Il y a dans Rome une église de Sainte-Praxède, qui est un titre de cardinal fort ancien ; et saint Charles Borromée s'en estimait si fort honoré, qu'il demanda expressément permission au pape Grégoire XIII de laisser le nom de sa famille et de sa maison pour s'appeler simplement Charles, cardinal de Sainte-Praxède. Aussi l'a-t-il beaucoup enrichie de ses bienfaits. Elle est gouvernée par des religieux de Vallombreuse, qui ont pour fondateur saint Jean Gualbert. On voit au milieu de la nef un puits dans lequel elle jetait le sang des Martyrs, qu'elle allait recueillir avec une éponge. On y conserve dans la chapelle de Saint-Zénon, une partie considérable de la colonne à laquelle Jésus-Christ a été attaché pour la flagellation. Le pape saint Pascal, qui a fait réparer cette église de fond en comble, y a fait transférer le corps de notre illustre Sainte, que l'on y honore sous le grand autel. Ce même Pape a fait transporter dans cette église le corps de plus de trois mille Martyrs qu'il a fait tirer de beaucoup de lieux écartés, où ils avaient été enterrés à la hâte, et où ils ne pouvaient pas recevoir la vénération due à leur sainteté. Il y a dans ce nombre trois Papes, plusieurs évêques et un grand nombre de saints prêtres.
Du reste, tous les Martyrologes font mention de sainte Praxède, et de tous ceux de sa famille que nous avons nommés.

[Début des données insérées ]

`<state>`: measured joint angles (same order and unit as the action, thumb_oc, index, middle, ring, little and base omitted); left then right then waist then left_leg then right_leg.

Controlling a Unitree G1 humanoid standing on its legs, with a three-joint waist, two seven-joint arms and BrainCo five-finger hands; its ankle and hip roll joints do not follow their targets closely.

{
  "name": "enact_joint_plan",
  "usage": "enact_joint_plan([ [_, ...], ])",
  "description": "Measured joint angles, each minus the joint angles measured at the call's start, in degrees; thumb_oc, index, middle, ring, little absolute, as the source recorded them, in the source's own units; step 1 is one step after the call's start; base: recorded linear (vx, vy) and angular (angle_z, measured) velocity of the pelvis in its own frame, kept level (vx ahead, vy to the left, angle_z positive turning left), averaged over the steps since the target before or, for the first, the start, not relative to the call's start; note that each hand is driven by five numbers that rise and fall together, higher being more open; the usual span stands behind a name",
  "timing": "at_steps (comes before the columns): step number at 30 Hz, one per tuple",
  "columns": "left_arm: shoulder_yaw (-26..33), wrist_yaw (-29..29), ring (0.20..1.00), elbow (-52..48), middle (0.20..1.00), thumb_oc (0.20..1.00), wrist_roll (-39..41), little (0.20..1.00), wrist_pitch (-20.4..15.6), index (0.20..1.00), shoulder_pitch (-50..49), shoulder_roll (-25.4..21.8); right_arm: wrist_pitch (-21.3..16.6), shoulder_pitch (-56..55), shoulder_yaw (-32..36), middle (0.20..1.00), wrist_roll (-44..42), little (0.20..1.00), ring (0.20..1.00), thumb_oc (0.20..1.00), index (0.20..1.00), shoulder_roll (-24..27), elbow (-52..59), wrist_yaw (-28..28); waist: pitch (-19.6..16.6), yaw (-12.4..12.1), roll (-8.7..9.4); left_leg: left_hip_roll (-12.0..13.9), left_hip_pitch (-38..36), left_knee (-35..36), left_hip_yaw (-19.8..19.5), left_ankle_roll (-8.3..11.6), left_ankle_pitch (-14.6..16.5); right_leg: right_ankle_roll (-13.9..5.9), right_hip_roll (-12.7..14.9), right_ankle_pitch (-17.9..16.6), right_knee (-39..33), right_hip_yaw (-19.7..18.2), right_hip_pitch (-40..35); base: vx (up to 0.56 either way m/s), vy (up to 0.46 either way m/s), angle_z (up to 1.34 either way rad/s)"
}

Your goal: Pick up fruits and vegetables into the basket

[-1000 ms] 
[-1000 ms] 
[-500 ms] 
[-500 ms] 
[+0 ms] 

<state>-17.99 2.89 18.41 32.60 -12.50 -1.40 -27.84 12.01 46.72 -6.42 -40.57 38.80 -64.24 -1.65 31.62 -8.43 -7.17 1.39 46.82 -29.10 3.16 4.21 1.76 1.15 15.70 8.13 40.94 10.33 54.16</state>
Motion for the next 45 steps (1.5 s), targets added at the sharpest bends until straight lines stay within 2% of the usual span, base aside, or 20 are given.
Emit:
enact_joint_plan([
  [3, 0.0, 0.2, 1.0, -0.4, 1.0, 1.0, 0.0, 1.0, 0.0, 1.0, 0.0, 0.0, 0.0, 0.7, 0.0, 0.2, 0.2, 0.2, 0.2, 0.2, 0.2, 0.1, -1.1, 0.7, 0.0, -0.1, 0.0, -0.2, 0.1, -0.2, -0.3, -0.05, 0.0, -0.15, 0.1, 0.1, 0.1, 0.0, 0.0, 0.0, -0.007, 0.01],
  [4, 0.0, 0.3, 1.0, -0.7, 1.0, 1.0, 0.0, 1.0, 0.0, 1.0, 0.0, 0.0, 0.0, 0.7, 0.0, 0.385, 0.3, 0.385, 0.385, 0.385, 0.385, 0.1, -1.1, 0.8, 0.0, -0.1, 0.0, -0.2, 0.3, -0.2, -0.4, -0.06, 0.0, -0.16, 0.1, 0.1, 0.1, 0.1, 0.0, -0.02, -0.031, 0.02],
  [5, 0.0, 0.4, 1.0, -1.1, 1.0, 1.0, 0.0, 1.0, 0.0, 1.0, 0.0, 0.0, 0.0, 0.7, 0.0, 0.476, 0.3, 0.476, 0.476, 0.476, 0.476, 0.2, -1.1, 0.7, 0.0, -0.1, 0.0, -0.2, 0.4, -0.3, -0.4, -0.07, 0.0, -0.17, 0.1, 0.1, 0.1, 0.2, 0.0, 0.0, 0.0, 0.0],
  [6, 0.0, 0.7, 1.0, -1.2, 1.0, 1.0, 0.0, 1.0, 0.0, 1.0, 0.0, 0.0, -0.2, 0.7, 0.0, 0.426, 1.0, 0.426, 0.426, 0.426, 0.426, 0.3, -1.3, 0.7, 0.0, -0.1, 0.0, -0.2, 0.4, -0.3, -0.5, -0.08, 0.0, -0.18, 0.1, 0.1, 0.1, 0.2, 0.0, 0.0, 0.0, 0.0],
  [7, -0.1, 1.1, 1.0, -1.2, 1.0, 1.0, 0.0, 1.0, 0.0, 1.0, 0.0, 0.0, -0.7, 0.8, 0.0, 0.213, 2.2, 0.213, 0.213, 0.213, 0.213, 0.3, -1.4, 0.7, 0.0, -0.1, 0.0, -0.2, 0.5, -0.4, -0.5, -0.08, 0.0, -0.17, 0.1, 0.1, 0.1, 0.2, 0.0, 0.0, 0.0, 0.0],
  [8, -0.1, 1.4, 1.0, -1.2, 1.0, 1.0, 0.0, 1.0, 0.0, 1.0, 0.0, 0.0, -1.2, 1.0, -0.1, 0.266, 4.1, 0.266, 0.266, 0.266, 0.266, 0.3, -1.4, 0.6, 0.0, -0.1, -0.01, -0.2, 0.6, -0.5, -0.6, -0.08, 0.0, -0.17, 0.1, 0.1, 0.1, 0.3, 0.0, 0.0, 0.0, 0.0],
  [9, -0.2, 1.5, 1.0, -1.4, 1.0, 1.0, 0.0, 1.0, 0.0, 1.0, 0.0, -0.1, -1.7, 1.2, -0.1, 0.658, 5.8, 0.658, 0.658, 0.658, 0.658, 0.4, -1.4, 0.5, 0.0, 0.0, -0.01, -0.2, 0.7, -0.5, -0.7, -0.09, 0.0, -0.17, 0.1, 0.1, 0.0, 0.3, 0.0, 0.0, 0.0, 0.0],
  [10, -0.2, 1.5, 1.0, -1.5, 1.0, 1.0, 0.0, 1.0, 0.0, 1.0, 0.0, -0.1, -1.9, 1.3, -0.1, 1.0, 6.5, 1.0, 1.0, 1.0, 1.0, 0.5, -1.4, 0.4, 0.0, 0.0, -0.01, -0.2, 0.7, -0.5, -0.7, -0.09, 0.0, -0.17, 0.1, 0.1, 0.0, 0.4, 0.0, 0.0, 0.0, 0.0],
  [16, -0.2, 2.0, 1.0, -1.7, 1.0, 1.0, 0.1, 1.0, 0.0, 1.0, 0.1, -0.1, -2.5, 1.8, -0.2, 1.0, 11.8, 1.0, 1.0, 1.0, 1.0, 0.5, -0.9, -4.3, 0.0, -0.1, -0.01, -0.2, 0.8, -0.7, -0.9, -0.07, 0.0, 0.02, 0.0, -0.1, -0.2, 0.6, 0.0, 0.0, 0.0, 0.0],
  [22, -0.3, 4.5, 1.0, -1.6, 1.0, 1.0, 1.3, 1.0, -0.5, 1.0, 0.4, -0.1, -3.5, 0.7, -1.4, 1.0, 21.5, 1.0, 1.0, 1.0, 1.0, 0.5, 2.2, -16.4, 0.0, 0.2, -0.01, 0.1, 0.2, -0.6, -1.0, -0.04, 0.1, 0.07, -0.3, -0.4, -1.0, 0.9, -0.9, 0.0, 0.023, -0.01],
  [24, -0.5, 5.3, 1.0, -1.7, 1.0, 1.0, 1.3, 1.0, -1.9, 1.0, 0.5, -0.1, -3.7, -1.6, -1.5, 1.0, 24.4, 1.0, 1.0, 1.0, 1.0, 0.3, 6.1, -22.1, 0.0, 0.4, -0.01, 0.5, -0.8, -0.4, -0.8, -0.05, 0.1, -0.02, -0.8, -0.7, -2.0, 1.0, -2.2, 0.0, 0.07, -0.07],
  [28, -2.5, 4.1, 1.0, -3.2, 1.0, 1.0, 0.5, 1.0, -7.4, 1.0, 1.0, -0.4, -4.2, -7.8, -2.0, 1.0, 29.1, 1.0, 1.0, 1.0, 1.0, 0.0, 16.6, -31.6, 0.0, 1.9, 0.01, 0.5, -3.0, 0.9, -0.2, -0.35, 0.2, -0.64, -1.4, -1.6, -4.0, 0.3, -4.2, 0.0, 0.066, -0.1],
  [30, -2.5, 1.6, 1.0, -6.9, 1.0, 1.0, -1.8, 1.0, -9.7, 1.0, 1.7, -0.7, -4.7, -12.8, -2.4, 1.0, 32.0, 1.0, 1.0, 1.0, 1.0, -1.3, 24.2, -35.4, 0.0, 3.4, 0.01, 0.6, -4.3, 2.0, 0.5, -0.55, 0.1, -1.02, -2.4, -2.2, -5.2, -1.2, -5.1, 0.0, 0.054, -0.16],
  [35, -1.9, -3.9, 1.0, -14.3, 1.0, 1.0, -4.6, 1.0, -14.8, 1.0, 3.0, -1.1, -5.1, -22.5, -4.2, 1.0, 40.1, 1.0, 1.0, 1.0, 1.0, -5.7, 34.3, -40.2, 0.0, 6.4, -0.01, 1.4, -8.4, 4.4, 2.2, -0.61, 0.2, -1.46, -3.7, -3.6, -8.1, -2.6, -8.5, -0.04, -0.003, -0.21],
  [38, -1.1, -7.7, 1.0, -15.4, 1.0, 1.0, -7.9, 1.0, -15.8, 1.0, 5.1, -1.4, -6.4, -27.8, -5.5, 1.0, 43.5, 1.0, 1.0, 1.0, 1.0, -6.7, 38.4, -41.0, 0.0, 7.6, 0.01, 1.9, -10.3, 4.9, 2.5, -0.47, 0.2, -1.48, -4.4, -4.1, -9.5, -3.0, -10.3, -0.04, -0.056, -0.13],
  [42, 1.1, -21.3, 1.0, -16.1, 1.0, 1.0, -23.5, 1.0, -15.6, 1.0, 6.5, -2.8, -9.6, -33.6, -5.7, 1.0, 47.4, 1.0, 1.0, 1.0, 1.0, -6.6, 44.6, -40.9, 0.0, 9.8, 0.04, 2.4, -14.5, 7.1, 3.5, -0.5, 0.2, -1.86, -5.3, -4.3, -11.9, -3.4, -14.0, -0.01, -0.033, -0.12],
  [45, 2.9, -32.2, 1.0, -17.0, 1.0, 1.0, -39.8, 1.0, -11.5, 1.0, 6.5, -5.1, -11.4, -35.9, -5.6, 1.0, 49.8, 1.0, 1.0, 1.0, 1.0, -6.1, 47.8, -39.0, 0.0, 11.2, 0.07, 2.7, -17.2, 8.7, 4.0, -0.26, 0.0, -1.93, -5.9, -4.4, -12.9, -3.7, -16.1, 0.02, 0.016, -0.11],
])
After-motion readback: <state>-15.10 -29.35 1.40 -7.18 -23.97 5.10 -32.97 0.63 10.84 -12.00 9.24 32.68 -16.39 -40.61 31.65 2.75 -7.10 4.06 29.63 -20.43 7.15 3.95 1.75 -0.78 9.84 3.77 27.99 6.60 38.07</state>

On la voit représentée portant d'une main une bassine et de l'autre tenant des rameaux. Les peintres ont voulu la désigner par là comme dame de charité qui va porter des remèdes ; on la peint encore recueillant le sang des martyrs ou faisant ensevelir leurs corps.
Acta Sanctorum. — Cf. Histoire de l'Église, par l'abbé Durras.
Événements marquants
- Instruction dans la foi par le Prince des Apôtres
- Consécration de ses biens aux pauvres et aux martyrs
- Soin des martyrs en prison et collecte de leur sang
- Ensevelissement secret des corps des martyrs dans sa maison
- Accueil de l'Église clandestine et des Papes durant les persécutions
- Mort après avoir prié Dieu de la retirer du monde face aux massacres des chrétiens
Citations
Solo virtus comes est defunctorum, solo sequitur misericordia.